Work request
Starting with the opening line of the material, restate every line word for word, and end on the line containing "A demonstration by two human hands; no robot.".

Supplied material
+---+

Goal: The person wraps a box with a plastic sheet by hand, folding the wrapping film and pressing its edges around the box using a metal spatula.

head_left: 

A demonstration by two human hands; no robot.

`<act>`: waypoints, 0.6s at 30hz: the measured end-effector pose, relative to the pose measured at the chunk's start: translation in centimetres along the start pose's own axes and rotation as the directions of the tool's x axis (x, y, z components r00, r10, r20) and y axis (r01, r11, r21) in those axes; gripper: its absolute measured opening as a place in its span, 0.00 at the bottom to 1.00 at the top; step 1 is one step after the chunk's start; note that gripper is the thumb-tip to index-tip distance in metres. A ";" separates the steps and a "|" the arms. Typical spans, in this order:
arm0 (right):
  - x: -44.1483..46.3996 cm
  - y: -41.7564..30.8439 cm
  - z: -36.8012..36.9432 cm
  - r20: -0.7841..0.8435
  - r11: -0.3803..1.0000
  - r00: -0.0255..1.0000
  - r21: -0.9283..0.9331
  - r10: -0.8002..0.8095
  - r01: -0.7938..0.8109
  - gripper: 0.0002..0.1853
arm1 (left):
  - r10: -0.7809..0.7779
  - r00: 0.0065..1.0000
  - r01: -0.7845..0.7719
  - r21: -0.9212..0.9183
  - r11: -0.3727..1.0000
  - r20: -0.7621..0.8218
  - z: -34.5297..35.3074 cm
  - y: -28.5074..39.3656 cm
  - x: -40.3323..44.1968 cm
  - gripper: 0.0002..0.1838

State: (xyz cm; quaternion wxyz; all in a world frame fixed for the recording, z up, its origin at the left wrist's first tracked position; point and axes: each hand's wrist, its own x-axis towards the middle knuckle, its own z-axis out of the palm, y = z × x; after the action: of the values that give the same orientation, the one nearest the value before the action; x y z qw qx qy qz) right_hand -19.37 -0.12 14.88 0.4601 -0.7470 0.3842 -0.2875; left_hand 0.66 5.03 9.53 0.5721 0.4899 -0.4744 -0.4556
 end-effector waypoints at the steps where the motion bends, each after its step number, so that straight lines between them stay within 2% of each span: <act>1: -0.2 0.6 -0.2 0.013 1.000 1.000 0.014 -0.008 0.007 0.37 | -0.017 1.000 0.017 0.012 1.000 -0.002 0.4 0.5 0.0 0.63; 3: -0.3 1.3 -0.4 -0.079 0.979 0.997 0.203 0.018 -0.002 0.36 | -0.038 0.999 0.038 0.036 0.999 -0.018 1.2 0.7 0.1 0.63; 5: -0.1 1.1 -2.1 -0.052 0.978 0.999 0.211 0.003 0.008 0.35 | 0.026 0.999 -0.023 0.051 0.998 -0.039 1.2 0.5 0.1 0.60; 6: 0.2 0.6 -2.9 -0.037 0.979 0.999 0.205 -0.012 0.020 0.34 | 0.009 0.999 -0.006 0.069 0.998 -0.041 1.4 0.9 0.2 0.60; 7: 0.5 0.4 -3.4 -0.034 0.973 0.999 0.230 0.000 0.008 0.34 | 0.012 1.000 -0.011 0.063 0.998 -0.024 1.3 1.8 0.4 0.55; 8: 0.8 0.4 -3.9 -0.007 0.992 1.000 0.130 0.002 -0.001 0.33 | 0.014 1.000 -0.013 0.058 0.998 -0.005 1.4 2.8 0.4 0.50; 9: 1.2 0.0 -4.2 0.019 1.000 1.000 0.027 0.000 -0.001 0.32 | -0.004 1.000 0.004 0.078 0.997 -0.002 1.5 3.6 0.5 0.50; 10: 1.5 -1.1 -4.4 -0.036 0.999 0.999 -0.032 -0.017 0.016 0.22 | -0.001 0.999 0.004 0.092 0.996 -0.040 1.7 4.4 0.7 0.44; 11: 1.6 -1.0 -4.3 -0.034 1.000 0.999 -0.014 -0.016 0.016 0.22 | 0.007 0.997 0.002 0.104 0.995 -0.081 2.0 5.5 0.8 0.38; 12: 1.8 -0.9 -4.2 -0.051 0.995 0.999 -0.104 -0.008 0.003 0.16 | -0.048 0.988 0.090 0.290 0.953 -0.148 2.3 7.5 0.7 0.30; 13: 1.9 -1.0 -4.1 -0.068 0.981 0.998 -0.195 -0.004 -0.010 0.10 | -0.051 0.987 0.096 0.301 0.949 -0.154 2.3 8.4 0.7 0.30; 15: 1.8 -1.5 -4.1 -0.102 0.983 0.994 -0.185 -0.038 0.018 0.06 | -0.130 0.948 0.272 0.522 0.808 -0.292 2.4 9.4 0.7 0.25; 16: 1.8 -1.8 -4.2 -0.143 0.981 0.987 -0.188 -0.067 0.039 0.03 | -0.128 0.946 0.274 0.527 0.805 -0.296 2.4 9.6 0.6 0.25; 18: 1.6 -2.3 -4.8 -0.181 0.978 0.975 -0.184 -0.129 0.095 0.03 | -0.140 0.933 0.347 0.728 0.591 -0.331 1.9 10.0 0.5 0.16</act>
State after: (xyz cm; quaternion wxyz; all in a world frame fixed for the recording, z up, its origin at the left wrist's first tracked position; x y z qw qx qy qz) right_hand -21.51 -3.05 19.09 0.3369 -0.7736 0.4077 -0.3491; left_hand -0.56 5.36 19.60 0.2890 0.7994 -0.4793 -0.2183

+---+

Answer section
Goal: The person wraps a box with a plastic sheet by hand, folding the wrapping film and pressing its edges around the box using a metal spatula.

head_left: 

A demonstration by two human hands; no robot.

Nothing else is part of this output.